>>>>

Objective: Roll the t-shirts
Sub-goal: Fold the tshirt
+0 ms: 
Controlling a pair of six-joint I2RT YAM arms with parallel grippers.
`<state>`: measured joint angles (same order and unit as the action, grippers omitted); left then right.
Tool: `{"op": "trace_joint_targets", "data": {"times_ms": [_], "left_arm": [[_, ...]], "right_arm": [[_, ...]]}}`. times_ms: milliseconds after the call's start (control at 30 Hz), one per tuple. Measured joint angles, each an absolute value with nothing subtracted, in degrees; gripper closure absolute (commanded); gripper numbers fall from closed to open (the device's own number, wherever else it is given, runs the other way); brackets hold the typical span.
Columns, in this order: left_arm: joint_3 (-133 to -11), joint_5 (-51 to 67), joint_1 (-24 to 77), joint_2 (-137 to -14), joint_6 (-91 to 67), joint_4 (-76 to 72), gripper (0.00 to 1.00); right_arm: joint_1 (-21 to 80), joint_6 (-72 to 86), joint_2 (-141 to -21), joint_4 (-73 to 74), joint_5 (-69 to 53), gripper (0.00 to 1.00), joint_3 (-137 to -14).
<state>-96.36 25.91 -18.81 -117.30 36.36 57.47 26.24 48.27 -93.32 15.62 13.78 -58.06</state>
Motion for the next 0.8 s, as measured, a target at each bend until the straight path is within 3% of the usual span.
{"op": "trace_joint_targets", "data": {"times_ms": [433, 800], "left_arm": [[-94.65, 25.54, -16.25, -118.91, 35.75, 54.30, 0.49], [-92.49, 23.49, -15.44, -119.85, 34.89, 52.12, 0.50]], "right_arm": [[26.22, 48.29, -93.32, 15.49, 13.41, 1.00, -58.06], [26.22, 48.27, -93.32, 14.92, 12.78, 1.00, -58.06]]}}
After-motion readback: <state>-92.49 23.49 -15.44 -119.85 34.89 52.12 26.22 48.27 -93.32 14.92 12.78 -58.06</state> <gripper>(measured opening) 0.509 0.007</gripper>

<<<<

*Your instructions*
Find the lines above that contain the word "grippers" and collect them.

*Task solution*
Controlling a pair of six-joint I2RT YAM arms with parallel grippers.
`<state>`: measured joint angles (same order and unit as the action, grippers omitted); left then right.

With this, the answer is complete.